Decía Kant, en La crítica del juicio, que el gusto es la facultad de juzgar lo bello. El caso es que en los últimos tiempos no juzgamos lo bello, sino que lo bello nos es dado, o mejor aún, nos es impuesto.

En efecto, lo bello nos viene conformado, casi siempre, mediante los medios de comunicación, las máquinas inteligentes, la información lógica… ¿Supone esto una negación programática de la experiencia artística?

Yo creo que no. La concepción actual de la obra de arte, del gusto, de la estética, resulta hoy un fenómeno cultural tan chocante como en su día lo fueron los objetos paradójicos o absurdos de la estética dadaísta y surrealista, y por razones muy parecidas: su efecto de sorpresa y fascinación es tanto mayor cuanto que nos confronta con la expresión de lo más interior, el misterio plástico de una emoción subjetiva o incluso de una visión de la realidad en un objeto en el que, al mismo tiempo, reconocemos la ausencia de toda huella humana.

Es la supervivencia de las vanguardias, o mejor dicho, la supervivencia del final de las vanguardias, que diría Eduardo Subirats, siempre dinámico y presente.

La condena humanista de esta concepción del arte carece de significado (en el sentido más fuerte del término), porque el centro de la cuestión que se plantea no reside en la legitimidad o la idiosincrasia de semejante concepción estética desde el punto de vista de determinados valores relativos a la dignidad ética de la persona, a una teoría del gusto, o a una determinada definición de la creación o la expresión artística. El aspecto central de la nueva estética reside en las posibilidades de reproducción masiva de las formas industriales que arroja, y el nuevo concepto de cultura como simulacro técnico que de estas posibilidades se desprende.

Es una opción fundamentalmente nueva que hay que pulsar, y hay que hacerlo porque nos viene marcada por los valores determinados por la estética moderna de las vanguardias, que significa más bien el cumplimiento y la culminación de aquella síntesis de arte y tecnología, o del estilo moderno y las normas formales que los pioneros del arte moderno formularon como alternativa necesaria y como utopía de la cultura tecnológica e industrial moderna.
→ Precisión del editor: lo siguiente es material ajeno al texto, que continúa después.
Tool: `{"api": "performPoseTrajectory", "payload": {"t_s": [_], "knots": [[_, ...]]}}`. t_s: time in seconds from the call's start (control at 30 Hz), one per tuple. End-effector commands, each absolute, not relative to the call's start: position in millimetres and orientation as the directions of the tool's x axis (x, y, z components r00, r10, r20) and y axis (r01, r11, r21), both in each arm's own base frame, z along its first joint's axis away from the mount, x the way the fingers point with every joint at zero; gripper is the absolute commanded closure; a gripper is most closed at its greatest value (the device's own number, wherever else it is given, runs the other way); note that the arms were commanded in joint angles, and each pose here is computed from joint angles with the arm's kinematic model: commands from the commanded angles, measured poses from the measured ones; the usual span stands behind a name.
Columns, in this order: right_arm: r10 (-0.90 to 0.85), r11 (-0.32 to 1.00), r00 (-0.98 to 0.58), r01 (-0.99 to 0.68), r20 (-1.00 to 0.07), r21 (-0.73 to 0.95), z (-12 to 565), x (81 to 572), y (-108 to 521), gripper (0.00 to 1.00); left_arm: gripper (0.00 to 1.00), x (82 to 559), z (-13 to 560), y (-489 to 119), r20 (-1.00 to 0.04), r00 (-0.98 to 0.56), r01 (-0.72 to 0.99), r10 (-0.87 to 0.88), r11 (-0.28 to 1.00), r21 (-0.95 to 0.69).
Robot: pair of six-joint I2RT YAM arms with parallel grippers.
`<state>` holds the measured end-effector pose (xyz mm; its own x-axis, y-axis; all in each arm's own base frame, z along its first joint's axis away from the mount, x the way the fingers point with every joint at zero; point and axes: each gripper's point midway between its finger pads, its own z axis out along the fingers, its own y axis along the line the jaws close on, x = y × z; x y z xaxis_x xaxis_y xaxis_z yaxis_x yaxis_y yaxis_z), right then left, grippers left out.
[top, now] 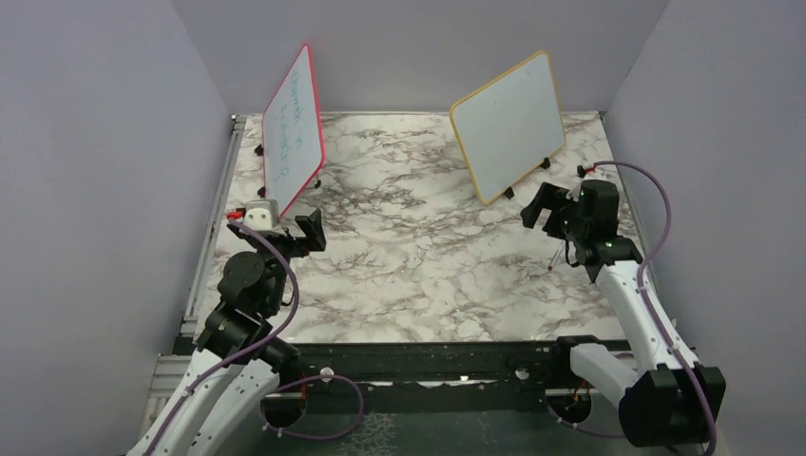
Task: Write a sentence on the whiteboard
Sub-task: Move the whiteboard stand to the center of the board.
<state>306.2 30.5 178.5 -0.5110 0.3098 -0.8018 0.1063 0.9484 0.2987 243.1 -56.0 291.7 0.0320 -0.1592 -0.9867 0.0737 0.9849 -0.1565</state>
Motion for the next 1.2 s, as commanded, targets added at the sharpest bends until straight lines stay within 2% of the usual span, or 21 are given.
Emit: {"api": "performPoseTrajectory", "payload": {"t_s": [0.0, 0.33, 0.5, 0.6, 0.7, 1.17], "knots": [[0.236, 0.958, -0.476, -0.030, -0.847, 0.284, 181, 337, 44, 0.00, 0.01, 245, 301, -72, -0.988, 0.037, 0.157, -0.152, 0.977, -0.145], [0.034, 0.990, -0.555, -0.095, -0.831, 0.105, 136, 419, 32, 0.01, 0.01, 246, 299, -79, -0.990, 0.034, 0.193, -0.135, 0.973, -0.126], [-0.035, 0.976, -0.578, -0.195, -0.815, 0.096, 110, 448, 38, 0.08, 0.01, 243, 301, -87, -0.990, 0.050, 0.242, -0.132, 0.963, -0.116], [-0.074, 0.959, -0.591, -0.264, -0.803, 0.106, 95, 457, 47, 0.15, 0.01, 244, 300, -86, -0.990, 0.050, 0.235, -0.130, 0.965, -0.115], [-0.105, 0.946, -0.593, -0.306, -0.798, 0.102, 82, 463, 51, 0.29, 0.01, 245, 299, -87, -0.990, 0.051, 0.238, -0.129, 0.965, -0.113], [-0.233, 0.910, -0.574, -0.413, -0.785, 0.033, 57, 484, 52, 0.53, 0.01, 248, 296, -93, -0.992, 0.044, 0.260, -0.117, 0.960, -0.102]]}}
Y por tanto, su interpretación tiene que tomar en consideración la evolución artística, la progresiva abstracción y racionalización formales, la evolución industrial y cibernética, incluso, el empobrecimiento estético y material de nuestras ciudades y formas de vida.

Todo ello nos impone una reflexión, por mínima que sea, sobre la transformación cultural generada por el nuevo universo dominado por la automatización y el papel cultural que dicho universo impone a la sociedad. El significado social del arte ha sido vaciado de su valor como visión y experiencia de lo real, pero se ha convertido en un principio organizador de la sociedad: desde la política hasta la vida cotidiana. Es la liquidación de la experiencia individual de lo real como única posibilidad de creación humana.